• _Your objective_
Copy nothing but the lines below, from the one with "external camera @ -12" through the one with "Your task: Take", exactly as written; no pictures should appear.

• _Records_
/---

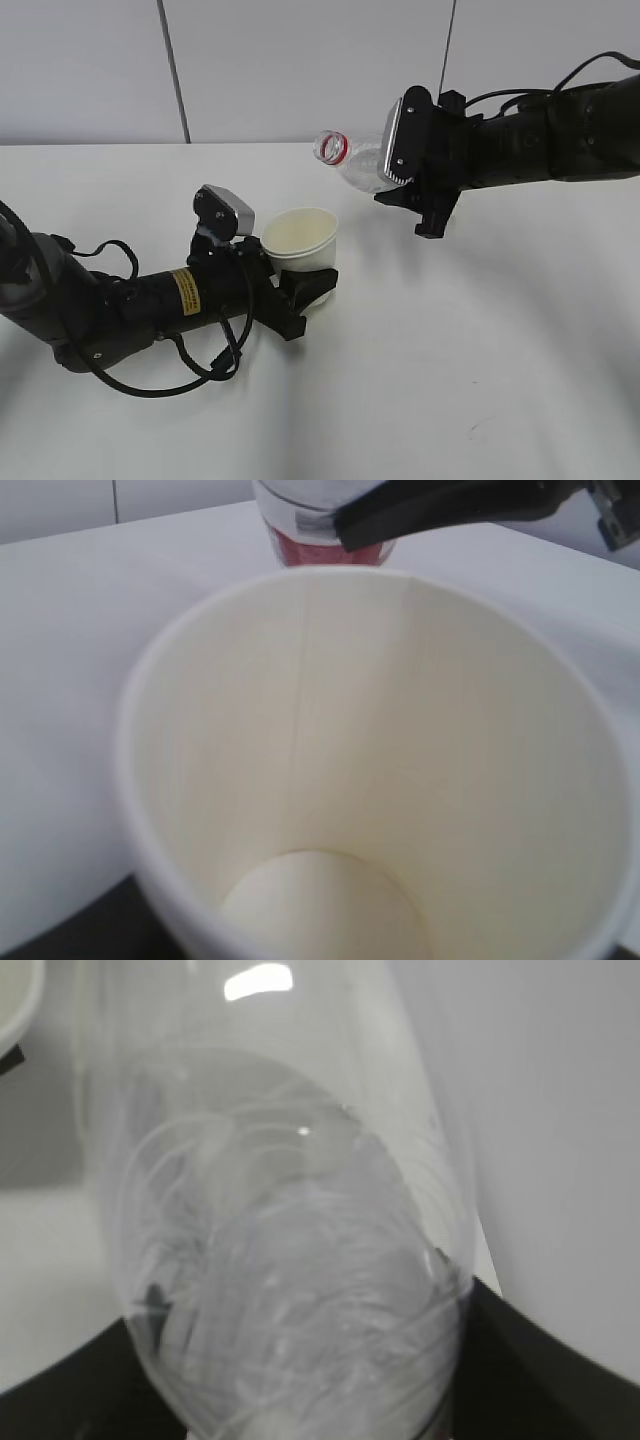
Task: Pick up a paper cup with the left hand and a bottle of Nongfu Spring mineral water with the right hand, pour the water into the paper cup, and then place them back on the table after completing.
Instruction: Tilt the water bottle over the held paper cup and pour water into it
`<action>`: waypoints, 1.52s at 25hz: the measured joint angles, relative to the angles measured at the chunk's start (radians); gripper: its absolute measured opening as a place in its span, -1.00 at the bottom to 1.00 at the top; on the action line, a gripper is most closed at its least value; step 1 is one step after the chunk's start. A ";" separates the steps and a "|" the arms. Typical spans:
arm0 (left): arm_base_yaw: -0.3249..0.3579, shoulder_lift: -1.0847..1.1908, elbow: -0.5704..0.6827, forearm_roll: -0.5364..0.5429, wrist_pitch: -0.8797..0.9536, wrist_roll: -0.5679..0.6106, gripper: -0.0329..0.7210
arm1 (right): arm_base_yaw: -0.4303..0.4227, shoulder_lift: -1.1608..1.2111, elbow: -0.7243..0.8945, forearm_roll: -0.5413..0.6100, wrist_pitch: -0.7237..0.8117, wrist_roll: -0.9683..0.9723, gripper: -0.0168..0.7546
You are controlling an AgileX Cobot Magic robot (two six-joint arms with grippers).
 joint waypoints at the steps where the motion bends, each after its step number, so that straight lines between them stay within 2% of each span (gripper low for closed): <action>1: 0.000 0.000 0.000 0.000 0.000 0.000 0.10 | 0.000 0.000 0.000 0.000 0.005 -0.005 0.27; 18: 0.000 0.000 -0.015 0.001 0.000 -0.001 0.10 | 0.000 -0.012 -0.029 -0.004 0.064 -0.104 0.27; 38: 0.000 0.000 -0.017 0.008 0.000 -0.001 0.10 | 0.000 -0.012 -0.046 -0.062 0.074 -0.185 0.27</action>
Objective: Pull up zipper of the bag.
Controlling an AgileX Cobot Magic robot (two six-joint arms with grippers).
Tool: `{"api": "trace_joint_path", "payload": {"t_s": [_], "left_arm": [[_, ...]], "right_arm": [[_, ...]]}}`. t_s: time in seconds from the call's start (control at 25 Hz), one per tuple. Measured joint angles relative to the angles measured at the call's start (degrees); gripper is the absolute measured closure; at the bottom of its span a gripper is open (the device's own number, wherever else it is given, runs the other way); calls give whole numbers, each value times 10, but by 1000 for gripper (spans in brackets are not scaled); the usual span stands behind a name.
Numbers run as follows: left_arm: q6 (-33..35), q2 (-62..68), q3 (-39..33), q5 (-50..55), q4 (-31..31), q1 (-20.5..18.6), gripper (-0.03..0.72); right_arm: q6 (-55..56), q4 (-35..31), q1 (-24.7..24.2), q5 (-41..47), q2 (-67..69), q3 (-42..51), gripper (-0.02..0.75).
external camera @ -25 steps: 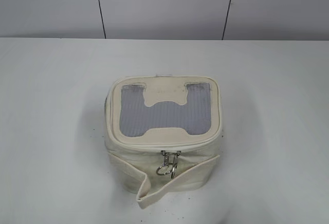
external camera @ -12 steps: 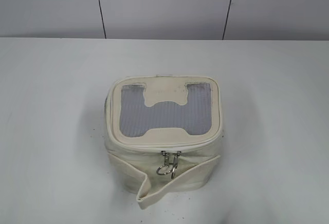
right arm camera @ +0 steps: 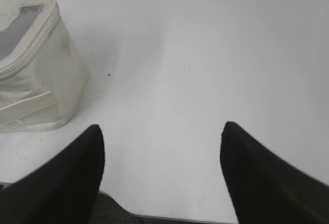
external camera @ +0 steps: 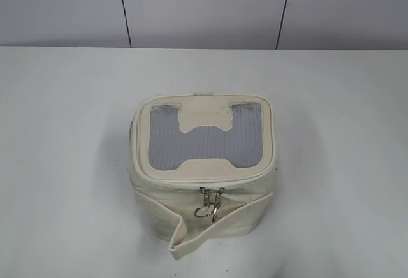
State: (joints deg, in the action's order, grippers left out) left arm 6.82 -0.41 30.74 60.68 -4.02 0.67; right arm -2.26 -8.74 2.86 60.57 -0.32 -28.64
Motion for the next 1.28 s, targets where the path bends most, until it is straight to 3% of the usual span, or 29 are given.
{"api": "trace_joint_path", "payload": {"t_s": [0.24,0.72,1.28], "left_arm": [[0,0,0,0,0,0,450],[0,0,0,0,0,0,450],[0,0,0,0,0,0,450]], "right_arm": [[0,1,0,0,0,0,190],[2,70,0,0,0,0,190],[2,72,0,0,0,0,190]]}}
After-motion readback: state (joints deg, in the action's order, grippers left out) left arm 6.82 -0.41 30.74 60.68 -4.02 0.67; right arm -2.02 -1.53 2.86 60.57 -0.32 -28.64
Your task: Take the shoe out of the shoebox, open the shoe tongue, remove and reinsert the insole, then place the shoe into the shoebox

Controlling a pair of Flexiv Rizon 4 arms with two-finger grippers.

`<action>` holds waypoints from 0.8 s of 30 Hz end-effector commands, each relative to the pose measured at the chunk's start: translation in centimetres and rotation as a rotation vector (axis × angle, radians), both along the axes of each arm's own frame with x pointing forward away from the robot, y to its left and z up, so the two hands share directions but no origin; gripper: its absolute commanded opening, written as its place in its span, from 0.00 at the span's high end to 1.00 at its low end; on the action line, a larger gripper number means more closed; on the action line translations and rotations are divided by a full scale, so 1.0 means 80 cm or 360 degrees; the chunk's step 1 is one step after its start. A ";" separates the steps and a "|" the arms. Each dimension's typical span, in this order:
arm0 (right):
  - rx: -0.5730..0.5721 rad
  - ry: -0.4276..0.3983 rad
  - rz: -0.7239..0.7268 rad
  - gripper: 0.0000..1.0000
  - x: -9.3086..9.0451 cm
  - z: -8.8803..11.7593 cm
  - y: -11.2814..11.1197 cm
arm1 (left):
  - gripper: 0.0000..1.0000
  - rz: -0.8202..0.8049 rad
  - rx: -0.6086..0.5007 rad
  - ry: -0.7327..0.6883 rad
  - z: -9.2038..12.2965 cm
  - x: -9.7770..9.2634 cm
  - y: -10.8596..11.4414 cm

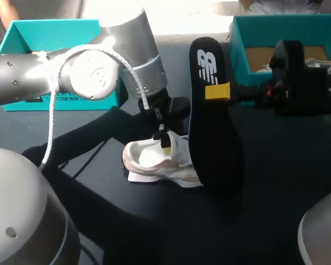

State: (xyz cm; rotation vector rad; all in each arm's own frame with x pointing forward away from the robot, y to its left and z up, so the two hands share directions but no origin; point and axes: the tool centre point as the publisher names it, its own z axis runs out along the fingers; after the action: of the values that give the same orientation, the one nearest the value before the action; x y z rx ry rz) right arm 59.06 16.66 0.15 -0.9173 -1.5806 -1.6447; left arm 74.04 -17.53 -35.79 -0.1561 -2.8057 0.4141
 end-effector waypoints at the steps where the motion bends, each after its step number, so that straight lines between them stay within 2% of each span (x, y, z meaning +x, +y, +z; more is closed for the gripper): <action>1: 0.0016 0.0001 -0.0065 1.00 -0.008 0.008 0.013 | 1.00 -0.1285 0.0237 0.0612 0.038 0.005 0.006; 7: 0.0016 0.0001 -0.0065 1.00 -0.008 0.008 0.013 | 1.00 -0.1944 0.0451 0.0625 0.047 -0.020 0.026; 9: 0.0016 0.0001 -0.0065 1.00 -0.008 0.008 0.013 | 1.00 -0.2078 0.0547 0.0616 0.046 -0.028 0.036; 11: 0.0016 0.0001 -0.0065 1.00 -0.008 0.008 0.013 | 1.00 -0.2006 0.0517 0.0587 0.046 -0.032 0.037; 24: 0.0016 0.0001 -0.0065 1.00 -0.008 0.008 0.013 | 1.00 -0.2006 0.0517 0.0587 0.046 -0.032 0.037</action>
State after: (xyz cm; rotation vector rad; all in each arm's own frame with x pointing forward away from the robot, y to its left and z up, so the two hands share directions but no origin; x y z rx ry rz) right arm 59.06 16.66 0.15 -0.9174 -1.5806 -1.6448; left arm 70.96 -13.68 -32.31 -1.0553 -2.3519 0.0610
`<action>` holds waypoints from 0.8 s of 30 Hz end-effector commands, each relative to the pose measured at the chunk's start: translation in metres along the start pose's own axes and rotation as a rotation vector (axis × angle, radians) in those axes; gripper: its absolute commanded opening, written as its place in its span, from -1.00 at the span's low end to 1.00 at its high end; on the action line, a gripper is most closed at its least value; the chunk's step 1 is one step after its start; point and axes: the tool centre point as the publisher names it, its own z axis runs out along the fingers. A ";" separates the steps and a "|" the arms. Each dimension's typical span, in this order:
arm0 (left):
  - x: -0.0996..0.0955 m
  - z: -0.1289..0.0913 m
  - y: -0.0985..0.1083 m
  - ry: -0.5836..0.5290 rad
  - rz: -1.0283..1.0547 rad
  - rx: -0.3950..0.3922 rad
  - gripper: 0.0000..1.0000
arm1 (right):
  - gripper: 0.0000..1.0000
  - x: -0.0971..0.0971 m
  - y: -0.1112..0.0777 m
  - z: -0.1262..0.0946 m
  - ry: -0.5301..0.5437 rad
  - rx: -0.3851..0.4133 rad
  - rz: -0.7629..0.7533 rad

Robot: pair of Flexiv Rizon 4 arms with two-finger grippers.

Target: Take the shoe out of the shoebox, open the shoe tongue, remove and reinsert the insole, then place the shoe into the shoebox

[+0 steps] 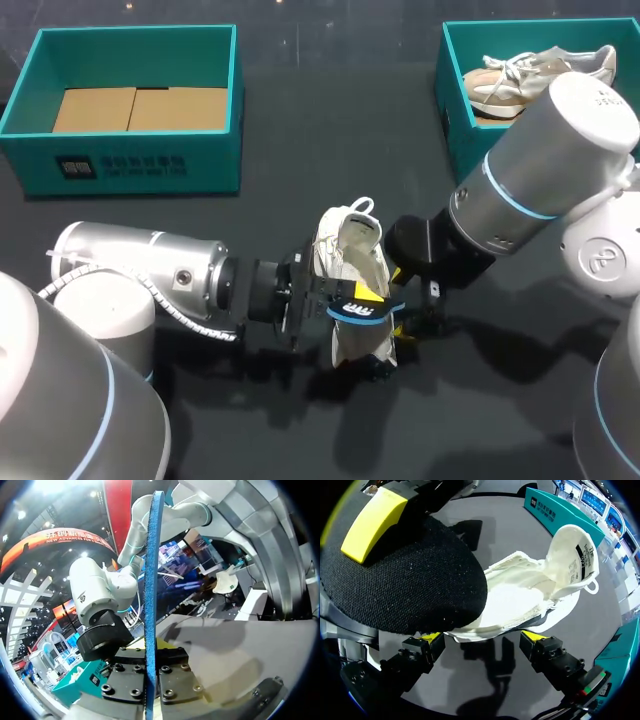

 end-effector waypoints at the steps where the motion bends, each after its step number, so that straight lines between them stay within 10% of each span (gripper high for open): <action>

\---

• _Result of this task_
external camera @ -12 steps: 
right arm camera @ +0 steps: 
external camera @ +0 steps: 
State: (joints deg, in the action's order, grippers left out) left arm 6.82 -0.41 30.74 60.68 -4.02 0.67; right arm -2.26 -8.74 2.86 60.57 -0.32 -28.64
Motion for the next 1.28 s, targets where the path bends most, until it is straight to 3% of the usual span, or 29 are given.
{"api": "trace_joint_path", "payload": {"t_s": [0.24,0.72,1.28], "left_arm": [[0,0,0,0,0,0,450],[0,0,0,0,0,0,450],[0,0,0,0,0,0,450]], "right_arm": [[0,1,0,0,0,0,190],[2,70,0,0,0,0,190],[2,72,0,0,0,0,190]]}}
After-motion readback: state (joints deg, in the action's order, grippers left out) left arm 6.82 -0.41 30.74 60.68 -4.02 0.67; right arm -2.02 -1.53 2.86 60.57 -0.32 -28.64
Your task: Take the shoe out of the shoebox, open the shoe tongue, remove and reinsert the insole, then place the shoe into the shoebox

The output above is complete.